To make heap memory use more efficient, Linux, Microsoft Windows, and Oracle Solaris users should review their configuration and usage of swappiness as well as the size of the swapped memory pages. In general, BigMemory benefits from lowered swappiness and the use of huge
pages (also known as big pages, large pages, and superpages).Settings for these behaviors vary by OS and JVM. For Oracle HotSpot,
-XX:LargePageSizeInBytes=<size> (where <size> is a value allowed by the OS for specific CPUs) can be used to control page size. However, note that this setting does not affect how off-heap memory is allocating. Over-allocating huge pages while also configuring substantial off-heap memory can starve off-heap allocation and lead to memory and performance problems.
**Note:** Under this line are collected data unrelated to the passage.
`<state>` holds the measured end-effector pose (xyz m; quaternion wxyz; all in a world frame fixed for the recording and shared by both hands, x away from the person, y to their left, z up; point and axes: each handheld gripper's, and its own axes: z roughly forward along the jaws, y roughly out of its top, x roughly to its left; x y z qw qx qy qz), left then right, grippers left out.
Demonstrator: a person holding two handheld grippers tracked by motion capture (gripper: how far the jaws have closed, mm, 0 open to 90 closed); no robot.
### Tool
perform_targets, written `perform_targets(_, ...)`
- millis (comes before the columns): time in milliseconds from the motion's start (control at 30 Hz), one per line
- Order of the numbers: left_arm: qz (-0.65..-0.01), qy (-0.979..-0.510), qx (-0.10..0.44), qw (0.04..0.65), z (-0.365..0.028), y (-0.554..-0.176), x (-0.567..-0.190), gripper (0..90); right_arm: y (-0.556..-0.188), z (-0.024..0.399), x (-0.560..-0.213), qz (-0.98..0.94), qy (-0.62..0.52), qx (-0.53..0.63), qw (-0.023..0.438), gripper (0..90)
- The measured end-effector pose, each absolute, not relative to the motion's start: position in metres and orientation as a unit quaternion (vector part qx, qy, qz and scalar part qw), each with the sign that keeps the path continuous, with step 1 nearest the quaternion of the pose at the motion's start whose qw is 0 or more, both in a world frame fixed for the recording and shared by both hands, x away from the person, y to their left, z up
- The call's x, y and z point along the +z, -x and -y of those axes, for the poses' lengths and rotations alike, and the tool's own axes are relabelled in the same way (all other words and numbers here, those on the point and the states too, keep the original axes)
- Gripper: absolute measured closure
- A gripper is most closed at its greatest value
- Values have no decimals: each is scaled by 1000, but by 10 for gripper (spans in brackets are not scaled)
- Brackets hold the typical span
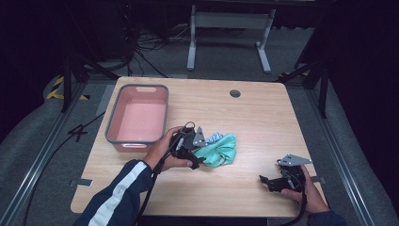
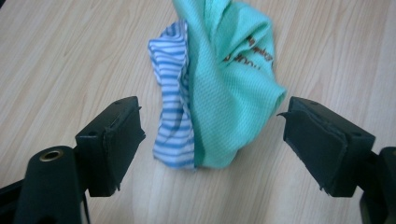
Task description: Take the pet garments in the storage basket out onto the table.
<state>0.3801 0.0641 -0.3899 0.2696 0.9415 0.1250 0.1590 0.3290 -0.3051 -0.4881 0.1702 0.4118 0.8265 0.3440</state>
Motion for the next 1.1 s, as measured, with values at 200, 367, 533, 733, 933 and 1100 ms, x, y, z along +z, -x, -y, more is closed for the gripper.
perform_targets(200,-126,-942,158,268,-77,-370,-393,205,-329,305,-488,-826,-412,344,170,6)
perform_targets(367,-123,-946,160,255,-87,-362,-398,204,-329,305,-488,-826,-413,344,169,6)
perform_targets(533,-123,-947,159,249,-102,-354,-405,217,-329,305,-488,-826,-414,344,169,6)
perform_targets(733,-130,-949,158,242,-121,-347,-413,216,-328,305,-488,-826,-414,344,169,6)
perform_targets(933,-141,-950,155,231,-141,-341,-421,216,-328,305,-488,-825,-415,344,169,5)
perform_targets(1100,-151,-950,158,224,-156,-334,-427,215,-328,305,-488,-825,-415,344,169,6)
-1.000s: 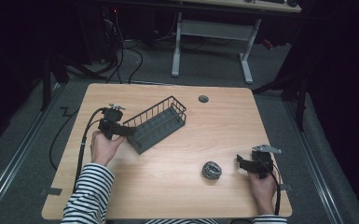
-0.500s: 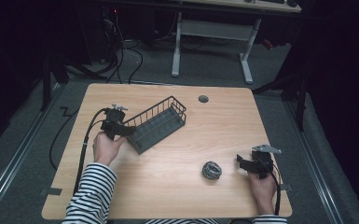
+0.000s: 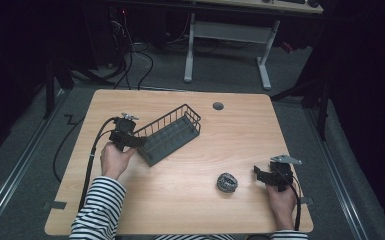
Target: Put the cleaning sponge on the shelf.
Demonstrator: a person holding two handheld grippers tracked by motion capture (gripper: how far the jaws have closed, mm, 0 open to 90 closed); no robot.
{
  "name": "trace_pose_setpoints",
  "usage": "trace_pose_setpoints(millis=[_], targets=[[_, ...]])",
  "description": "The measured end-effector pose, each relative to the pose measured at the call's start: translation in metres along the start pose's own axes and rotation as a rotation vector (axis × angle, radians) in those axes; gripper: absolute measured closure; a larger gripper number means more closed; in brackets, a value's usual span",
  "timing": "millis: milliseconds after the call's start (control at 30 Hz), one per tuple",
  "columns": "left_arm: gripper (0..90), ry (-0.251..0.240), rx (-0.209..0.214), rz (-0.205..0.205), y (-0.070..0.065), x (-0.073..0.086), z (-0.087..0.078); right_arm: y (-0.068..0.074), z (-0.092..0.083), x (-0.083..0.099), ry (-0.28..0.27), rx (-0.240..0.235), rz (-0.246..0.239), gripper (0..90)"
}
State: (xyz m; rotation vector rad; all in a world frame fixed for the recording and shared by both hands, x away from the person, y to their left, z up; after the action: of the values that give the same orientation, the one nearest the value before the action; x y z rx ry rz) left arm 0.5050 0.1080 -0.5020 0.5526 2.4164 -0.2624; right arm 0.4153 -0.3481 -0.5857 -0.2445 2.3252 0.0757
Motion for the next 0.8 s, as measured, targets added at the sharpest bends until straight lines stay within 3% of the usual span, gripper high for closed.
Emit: trace_pose_setpoints(millis=[533,800], targets=[[48.3,-0.023,0.031,0.017,-0.02,0.008,-0.005,0.0,0.0,0.0,0.001,-0.001,0.001,27.9],[48.0,-0.046,0.07,0.015,-0.034,0.013,-0.008,0.0,0.0,0.0,0.001,-0.001,0.0,28.0]])
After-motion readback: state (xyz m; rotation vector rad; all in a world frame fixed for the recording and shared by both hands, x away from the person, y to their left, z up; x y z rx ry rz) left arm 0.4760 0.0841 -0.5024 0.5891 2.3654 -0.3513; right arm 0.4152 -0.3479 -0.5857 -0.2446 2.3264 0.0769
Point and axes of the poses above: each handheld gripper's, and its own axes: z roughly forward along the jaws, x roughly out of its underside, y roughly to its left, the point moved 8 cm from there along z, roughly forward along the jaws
This section applies when using BigMemory through the Ehcache API.
Unlike the memory and the disk stores, by default the off-heap store has a 4MB limit for classes with high quality hashcodes, and 256KB limit for those with pathologically bad hashcodes. The built-in classes such as
String and the
java.lang.Number subclasses Long and Integer have high quality hashcodes. This can issues when objects are expected to be larger than the default limits.
To override the default size limits, set the system property
net.sf.ehcache.offheap.cache_name.config.idealMaxSegmentSize to the size you require.
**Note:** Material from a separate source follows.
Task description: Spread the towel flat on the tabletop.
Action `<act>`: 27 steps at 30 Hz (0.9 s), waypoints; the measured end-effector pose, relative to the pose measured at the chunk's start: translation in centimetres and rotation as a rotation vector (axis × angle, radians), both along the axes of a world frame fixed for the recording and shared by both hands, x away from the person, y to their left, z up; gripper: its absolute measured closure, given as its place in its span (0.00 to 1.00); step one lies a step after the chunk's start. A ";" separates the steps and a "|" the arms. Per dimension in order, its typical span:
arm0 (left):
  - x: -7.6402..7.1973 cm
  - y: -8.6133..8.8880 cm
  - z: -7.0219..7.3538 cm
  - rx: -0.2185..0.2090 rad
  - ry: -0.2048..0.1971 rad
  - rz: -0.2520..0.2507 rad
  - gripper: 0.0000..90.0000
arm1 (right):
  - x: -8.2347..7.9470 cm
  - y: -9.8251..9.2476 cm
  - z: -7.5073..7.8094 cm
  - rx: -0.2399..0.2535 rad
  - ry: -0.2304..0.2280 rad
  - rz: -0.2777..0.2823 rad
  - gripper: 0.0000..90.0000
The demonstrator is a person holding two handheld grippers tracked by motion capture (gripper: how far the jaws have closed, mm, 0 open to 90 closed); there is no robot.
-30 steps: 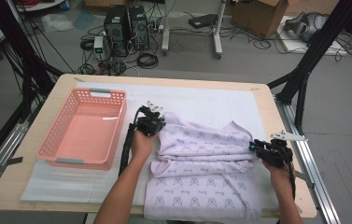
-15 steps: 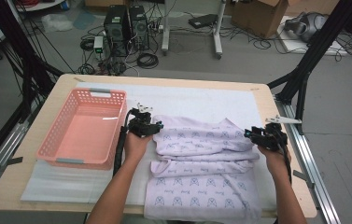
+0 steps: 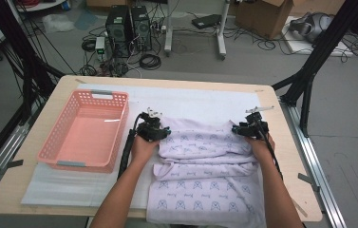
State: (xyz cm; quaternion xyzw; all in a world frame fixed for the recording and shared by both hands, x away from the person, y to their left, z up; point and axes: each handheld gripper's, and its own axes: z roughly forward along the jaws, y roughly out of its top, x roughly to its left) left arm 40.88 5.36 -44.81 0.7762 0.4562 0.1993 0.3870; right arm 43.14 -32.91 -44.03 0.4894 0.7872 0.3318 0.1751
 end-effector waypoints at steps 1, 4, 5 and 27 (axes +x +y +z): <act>0.0 -0.1 0.0 0.006 -0.006 -0.001 0.67 | 0.0 0.2 0.0 -0.012 -0.009 0.005 0.66; 0.0 -0.1 0.0 -0.004 0.003 -0.027 0.88 | 0.0 0.8 -0.1 -0.026 -0.025 0.045 0.81; 0.1 0.0 0.1 -0.015 0.015 -0.025 0.93 | 0.1 0.9 -0.1 -0.020 -0.020 0.063 0.93; 4.1 1.2 2.9 -0.194 -0.075 0.119 0.57 | 2.6 -0.2 4.1 -0.054 -0.367 -0.212 0.73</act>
While the memory store holds a hotset (a subset) of the entire data set, the off-heap store should be large enough to hold the entire data set. The frequency of misses (get operations that fail to find the data in memory) begins to rise when the data is too large to fit into off-heap memory, forcing gets to fetch data from the disk store (called faulting). More misses in turn raise latency and lower performance.
For example, tests with a 4GB data set and a 5GB off-heap store recorded no misses. With the off-heap store reduced to 4GB, 1.7 percent of cache operations resulted in misses. With the off-heap store at 3GB, misses reached 15 percent.
The disk store provides a thread-safe disk-spooling facility that can be used for additional storage and for persisting data through system restarts.
For more information about data persistence on disk, refer to the Fast Restartability page.
Only data that is
Serializable can be placed in the disk store. Writes to and from the disk use
ObjectInputStream and the Java serialization mechanism. Any non-serializable data overflowing to the disk store is removed and a NotSerializableException is thrown.
Serialization speed is affected by the size of the objects being serialized and their type. It has been found that:
Byte arrays are 20 times faster to serialize, making them a better choice for increasing disk-store performance.